As the world tries to extricate itself from the web of hardships spun by the COVID-19 pandemic, one thing has become clearer than ever, which is that new ways of conceiving economics for the benefit of human well-being are urgently needed.

“In these early decades of the twenty-first century, the master story is economic: economic beliefs, values and assumptions are shaping how we think, feel and act,” wrote F.S. Michaels in her book Monoculture: How One Story Is Changing Everything.

Can we hit the reset button on capitalism?

Echoing her views, Kate Raworth, an Oxford University economist, proclaims that economics is the lingua franca of public policy and the mindset that shapes society.

Perhaps this is why experts in the field of economics now are taking a long, hard look at a mass of facts, since the public has branded the failures of the current economic system our enemy.

The time seems ripe for economists and political philosophers to use their influence over governments and political leaders in the policy-making process in the post-virus era.

The seriousness of the issue has been also highlighted by Klaus Schwab, founder and executive chairman of the World Economic Forum (WEF), at the annual meeting in Davos, Switzerland of leading political and economic figures.

He once said: “We can emerge from this crisis a better world if we act quickly and jointly.”

According to Schwab, the recent pandemic represents a rare but narrow window of opportunity to reflect, reimagine, and hit the reset button on our world.

Although dethroning economic growth as the driver of our system may seem like a utopian target to some, governments still could make some economic sacrifices in order to create a new future in which the limits of our planet are better acknowledged.

Reset in the cards?

Showing optimism, Olivier Schwab, one of the managing directors at the WEF, stressed that with the pandemic, a great opportunity can be seized to put some of the big themes on the table to make the world more sustainable.

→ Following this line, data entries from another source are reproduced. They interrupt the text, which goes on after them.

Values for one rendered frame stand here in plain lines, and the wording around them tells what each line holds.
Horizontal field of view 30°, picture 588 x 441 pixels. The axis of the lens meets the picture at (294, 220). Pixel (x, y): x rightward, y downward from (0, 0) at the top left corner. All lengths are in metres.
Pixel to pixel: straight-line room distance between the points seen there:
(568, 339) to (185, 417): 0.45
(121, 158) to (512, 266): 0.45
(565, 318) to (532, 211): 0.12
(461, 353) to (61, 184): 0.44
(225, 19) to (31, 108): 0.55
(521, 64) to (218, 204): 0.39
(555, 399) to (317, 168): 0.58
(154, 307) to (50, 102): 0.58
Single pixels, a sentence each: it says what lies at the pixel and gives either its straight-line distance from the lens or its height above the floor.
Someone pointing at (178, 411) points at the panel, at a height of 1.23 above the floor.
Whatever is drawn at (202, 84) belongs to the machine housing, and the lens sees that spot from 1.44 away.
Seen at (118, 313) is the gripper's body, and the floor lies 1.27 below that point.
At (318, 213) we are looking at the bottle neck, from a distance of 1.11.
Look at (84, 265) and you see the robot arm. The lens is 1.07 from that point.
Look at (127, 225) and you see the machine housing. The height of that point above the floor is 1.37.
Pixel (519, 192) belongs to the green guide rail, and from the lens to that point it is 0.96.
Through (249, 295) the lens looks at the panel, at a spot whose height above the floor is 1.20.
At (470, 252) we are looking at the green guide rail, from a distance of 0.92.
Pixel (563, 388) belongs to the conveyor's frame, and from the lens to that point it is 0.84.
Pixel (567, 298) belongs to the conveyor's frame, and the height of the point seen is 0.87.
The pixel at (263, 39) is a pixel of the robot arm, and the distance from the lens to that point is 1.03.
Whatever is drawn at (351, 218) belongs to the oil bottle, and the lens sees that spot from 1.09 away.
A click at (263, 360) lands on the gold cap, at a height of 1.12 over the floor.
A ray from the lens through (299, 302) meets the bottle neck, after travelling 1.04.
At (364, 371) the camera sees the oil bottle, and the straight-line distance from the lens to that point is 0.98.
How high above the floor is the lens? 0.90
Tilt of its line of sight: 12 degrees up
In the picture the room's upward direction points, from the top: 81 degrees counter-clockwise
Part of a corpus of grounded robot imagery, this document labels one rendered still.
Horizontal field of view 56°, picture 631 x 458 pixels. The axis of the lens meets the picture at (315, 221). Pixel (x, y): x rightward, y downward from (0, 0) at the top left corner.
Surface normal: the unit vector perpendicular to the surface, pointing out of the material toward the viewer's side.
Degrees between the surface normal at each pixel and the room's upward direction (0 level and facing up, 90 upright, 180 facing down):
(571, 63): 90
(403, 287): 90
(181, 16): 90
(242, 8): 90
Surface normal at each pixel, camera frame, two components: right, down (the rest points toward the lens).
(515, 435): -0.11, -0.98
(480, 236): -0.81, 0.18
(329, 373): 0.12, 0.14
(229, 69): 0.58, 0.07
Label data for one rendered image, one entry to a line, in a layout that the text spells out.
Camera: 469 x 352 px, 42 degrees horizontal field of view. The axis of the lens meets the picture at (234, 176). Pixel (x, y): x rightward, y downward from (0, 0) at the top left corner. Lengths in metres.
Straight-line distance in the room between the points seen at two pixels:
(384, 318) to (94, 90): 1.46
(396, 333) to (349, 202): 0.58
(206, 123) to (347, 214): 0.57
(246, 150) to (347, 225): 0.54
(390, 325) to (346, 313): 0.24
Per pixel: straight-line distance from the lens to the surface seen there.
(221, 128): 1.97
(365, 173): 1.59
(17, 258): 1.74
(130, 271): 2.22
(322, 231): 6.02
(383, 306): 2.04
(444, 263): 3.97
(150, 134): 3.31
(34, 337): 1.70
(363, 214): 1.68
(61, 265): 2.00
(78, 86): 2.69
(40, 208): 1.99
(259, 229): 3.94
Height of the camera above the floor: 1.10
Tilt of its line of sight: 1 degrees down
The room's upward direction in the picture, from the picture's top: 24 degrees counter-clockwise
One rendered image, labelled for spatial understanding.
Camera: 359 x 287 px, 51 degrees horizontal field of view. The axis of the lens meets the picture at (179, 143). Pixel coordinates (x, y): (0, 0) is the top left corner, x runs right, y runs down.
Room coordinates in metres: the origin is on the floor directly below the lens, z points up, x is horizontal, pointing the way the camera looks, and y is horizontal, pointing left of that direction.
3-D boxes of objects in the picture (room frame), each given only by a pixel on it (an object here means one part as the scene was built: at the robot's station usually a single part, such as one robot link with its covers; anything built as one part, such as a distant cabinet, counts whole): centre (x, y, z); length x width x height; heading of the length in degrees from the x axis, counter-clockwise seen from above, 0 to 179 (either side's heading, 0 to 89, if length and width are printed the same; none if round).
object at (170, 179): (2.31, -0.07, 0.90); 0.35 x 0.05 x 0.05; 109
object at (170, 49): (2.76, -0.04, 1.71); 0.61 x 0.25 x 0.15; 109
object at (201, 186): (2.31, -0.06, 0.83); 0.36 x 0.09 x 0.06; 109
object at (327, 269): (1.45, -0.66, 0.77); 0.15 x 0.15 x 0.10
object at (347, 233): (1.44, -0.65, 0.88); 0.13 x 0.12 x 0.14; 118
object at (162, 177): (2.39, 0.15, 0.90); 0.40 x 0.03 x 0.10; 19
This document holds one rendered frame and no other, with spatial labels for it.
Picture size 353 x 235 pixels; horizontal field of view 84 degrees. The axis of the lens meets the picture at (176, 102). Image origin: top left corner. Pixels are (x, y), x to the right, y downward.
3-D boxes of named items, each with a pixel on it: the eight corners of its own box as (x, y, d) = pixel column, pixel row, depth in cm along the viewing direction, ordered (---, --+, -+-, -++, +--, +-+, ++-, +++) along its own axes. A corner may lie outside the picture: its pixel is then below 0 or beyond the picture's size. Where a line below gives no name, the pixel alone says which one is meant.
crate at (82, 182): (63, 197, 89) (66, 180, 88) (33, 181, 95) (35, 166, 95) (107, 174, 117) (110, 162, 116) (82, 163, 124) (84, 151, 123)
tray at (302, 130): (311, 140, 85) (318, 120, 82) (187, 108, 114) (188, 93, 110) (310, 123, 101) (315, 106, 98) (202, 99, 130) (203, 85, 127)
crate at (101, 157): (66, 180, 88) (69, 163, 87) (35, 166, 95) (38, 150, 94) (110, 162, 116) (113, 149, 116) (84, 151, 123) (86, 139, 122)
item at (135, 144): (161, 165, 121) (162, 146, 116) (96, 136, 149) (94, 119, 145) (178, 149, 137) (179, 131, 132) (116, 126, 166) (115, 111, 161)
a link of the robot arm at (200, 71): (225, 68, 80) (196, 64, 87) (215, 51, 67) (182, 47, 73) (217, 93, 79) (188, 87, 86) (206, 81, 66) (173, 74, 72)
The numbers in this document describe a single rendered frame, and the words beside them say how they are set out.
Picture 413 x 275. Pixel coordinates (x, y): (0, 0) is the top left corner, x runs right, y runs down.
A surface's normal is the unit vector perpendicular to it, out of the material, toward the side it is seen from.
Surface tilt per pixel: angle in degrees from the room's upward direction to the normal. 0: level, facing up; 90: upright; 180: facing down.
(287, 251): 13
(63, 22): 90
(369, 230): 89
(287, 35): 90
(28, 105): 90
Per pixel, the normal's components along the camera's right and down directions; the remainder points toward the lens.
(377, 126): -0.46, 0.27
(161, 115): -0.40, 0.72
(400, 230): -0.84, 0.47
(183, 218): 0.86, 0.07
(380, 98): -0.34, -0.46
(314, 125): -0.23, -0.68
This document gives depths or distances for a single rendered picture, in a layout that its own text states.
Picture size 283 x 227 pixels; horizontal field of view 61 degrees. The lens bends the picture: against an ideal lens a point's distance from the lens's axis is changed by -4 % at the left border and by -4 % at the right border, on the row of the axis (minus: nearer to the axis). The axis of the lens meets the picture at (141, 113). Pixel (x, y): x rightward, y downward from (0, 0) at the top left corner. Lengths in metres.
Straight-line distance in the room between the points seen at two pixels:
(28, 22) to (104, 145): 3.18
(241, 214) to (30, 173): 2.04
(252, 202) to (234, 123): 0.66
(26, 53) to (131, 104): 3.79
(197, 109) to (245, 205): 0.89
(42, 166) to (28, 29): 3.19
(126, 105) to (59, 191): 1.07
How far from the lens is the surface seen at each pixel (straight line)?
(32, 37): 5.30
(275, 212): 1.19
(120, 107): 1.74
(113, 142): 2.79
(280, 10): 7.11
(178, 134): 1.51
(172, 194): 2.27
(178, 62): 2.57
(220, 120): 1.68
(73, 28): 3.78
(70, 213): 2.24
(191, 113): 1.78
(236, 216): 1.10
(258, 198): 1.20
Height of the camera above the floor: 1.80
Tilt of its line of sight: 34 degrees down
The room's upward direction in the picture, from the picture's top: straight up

He said that is why the 2021 Davos summit will be held under the theme of the Great Reset.

The World Economic Forum defines the Great Reset as a “commitment to jointly and urgently build the foundations of an economic and social system for a more fair, sustainable and resilient future.”

“If you look at what happened in Davos this year, we really arrived at a culmination of thinking around what many people call the environment, social and governance,” he explained.

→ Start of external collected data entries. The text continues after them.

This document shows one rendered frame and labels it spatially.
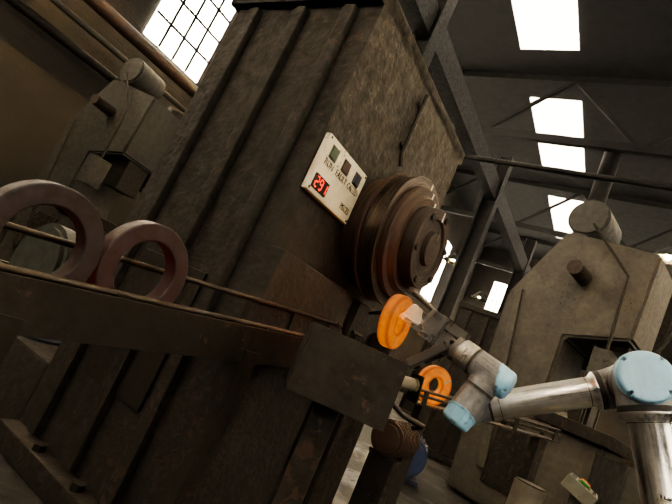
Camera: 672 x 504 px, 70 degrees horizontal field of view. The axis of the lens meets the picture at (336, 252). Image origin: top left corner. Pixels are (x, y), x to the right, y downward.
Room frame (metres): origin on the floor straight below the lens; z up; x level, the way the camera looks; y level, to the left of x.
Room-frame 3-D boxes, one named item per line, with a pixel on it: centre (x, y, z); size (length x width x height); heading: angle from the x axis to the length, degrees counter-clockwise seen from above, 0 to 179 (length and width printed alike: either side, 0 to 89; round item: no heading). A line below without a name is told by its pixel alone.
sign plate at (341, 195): (1.42, 0.09, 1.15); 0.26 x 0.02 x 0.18; 146
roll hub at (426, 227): (1.59, -0.27, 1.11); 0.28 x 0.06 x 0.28; 146
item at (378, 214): (1.64, -0.19, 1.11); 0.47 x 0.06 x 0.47; 146

Environmental, social, and governance (ESG) criteria are an increasingly popular way for investors to evaluate companies they might want to invest in, helping them shun companies that might pose a greater financial risk due to damaging the environment or other harmful practices.

The WEF manager said that in a way, the coronavirus crisis has accelerated the recognition of these criteria among business and policy leaders.

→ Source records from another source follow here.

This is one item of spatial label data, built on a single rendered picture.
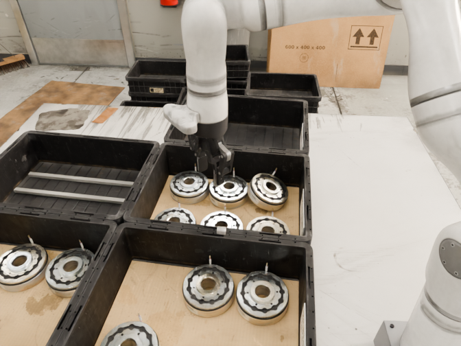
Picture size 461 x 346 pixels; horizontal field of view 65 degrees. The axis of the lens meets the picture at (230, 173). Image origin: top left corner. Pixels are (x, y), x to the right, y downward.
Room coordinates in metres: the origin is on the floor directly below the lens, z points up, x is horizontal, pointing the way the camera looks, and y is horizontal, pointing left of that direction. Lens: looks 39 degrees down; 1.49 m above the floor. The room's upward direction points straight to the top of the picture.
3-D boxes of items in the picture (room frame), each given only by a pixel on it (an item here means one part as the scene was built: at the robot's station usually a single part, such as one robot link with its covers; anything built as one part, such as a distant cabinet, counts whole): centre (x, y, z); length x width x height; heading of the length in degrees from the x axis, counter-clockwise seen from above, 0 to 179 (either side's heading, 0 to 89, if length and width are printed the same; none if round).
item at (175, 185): (0.73, 0.11, 0.86); 0.10 x 0.10 x 0.01
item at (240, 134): (0.94, -0.03, 0.87); 0.40 x 0.30 x 0.11; 82
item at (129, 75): (2.34, 0.48, 0.31); 0.40 x 0.30 x 0.34; 86
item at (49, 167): (0.71, 0.41, 0.87); 0.40 x 0.30 x 0.11; 82
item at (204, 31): (0.59, 0.04, 1.28); 0.09 x 0.07 x 0.15; 4
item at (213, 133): (0.60, 0.04, 1.11); 0.08 x 0.08 x 0.09
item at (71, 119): (1.32, 0.71, 0.71); 0.22 x 0.19 x 0.01; 86
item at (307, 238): (0.65, 0.01, 0.92); 0.40 x 0.30 x 0.02; 82
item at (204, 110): (0.59, 0.06, 1.18); 0.11 x 0.09 x 0.06; 127
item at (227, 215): (0.57, 0.02, 0.86); 0.10 x 0.10 x 0.01
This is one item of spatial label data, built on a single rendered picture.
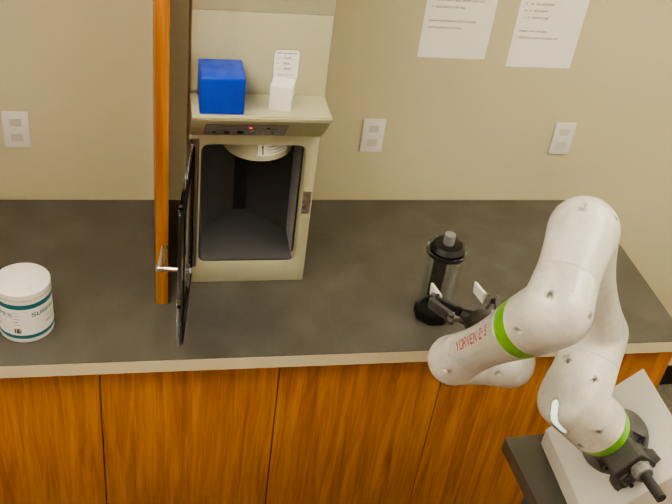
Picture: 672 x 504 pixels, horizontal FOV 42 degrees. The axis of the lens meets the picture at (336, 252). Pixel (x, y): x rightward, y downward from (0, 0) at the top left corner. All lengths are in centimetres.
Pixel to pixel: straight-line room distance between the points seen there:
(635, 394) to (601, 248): 61
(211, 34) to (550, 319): 103
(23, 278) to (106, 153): 61
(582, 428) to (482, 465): 97
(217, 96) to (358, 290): 75
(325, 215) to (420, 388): 64
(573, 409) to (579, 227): 44
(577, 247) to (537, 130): 142
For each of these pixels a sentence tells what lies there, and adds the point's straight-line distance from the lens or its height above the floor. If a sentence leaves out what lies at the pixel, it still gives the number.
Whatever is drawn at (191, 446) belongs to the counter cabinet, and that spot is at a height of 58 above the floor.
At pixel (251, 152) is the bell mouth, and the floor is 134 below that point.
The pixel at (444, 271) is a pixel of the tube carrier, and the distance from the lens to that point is 228.
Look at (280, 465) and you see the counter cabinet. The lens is 259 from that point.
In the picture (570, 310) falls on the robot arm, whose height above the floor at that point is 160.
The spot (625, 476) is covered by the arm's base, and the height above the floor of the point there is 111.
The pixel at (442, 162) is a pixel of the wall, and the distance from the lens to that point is 286.
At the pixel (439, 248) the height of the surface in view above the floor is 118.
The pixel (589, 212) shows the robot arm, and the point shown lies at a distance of 155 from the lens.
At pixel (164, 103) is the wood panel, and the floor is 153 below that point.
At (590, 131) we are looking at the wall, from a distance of 300.
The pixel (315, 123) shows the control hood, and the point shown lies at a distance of 206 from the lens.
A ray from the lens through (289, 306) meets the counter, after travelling 237.
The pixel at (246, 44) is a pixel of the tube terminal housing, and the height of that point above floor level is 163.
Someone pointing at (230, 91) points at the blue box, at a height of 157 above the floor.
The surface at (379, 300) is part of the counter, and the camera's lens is 244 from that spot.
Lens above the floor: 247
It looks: 36 degrees down
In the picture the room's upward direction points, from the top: 8 degrees clockwise

He said: “We have a very concrete project on ESG metrics, which has been driven by 100 of our leading CEOs (WEF members).

“These are large multinational companies, and together with them, we are developing a set of standards which we will then promote and have these companies adopt as part of their reporting.”

The purpose of forming such standards is to integrally change the way businesses are run, making them more eco-friendly, he said.

The Great Reset agenda of next year’s Davos conference will focus on the unaddressed problems that leave the world less sustainable, less equal, and more fragile.

Despite it rearing its head like a waking nightmare, the pandemic has proven how quickly people can make radical changes to their lifestyles.

All of sudden, the crisis forced businesses and individuals to quit practices long seen as unquestioned as the air we breathe, from frequent air travel to working in an office.

And this is what made the organizers of Davos think of reshaping the ecosystem.

According to them, the 51st annual meeting will play a vital role in achieving a better outcome, revamping all aspects of our societies and economies, from education to social contracts to working conditions, in hopes of a better and fairer world.